Training loss jumps after making more layers trainable

(Alex) #1

Hi all,

I’m trying to resolve a puzzler. I’m following v1 of the course; I’m on lesson 2. I am trying to train all the dense layers after finetuning the model. Surprisingly, the loss becomes catastrophically worse after I compile the new model (goes from 1.0 to 15.0 on a State Farm 10 class classification problem). Here’s the detailed breakdown of what I do:

  • I load the VGG model.
  • I use vgg.finetune() to finetune the last layer and switch it to 10 classes.
  • I train on a small sample set.
    • The loss starts high (~6) and over 30 epochs goes down to ~1.
  • I run predictions on a small test set.
  • I modify the model to make all dense layers trainable.
  • I run predictions on the same small test set, for later comparison.
  • I compile the model.
  • I run predictions on the same small test set, for later comparison.

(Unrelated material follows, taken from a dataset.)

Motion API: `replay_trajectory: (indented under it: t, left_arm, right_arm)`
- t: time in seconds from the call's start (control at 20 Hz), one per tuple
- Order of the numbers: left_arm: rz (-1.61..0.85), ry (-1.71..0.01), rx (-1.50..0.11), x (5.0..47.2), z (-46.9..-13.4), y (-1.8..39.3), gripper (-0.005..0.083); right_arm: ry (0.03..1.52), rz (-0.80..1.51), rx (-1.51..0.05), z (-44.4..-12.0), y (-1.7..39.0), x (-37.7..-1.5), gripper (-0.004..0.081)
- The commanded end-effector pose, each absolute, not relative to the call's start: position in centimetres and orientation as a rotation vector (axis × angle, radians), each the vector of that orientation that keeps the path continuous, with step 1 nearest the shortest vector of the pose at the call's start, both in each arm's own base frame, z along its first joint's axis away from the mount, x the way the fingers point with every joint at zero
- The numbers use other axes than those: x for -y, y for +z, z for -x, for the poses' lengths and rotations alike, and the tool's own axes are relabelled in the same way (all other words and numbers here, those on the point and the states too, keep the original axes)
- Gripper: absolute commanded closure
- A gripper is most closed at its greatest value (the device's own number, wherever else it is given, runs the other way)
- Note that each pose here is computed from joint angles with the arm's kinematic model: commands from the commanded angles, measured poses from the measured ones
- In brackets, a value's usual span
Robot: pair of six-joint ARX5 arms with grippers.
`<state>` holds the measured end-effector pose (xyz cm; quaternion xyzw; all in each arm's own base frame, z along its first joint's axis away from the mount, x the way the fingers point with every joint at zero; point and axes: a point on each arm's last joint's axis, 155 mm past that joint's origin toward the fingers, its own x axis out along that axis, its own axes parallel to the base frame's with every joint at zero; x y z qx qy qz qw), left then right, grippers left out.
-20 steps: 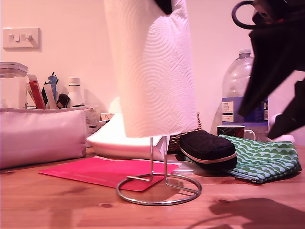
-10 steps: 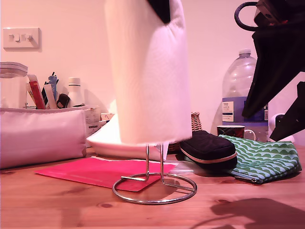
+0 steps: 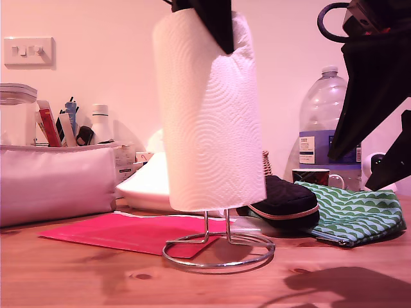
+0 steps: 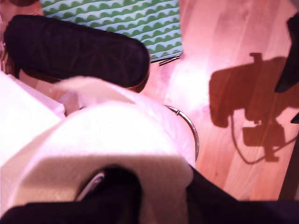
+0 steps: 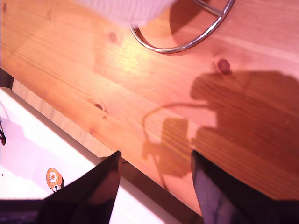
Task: Insert the paper towel roll into the metallic stand.
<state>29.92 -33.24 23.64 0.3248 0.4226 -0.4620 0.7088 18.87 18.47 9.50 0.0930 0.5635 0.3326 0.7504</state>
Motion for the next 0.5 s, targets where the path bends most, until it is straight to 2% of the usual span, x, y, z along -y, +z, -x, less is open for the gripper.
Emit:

These three runs should have the same results.
  • I train the model on the sample set.
    • The loss goes to ~15
    • The loss never improves, over 30 epochs.
  • I run predictions on the same small test set again.
    • The first three sets of predictions match (i.e. predict the same classes). This is expected, since the model hasn’t change.d
    • The fourth, computed after the model is retrained, only ever predicts one category, always the same (‘c3’).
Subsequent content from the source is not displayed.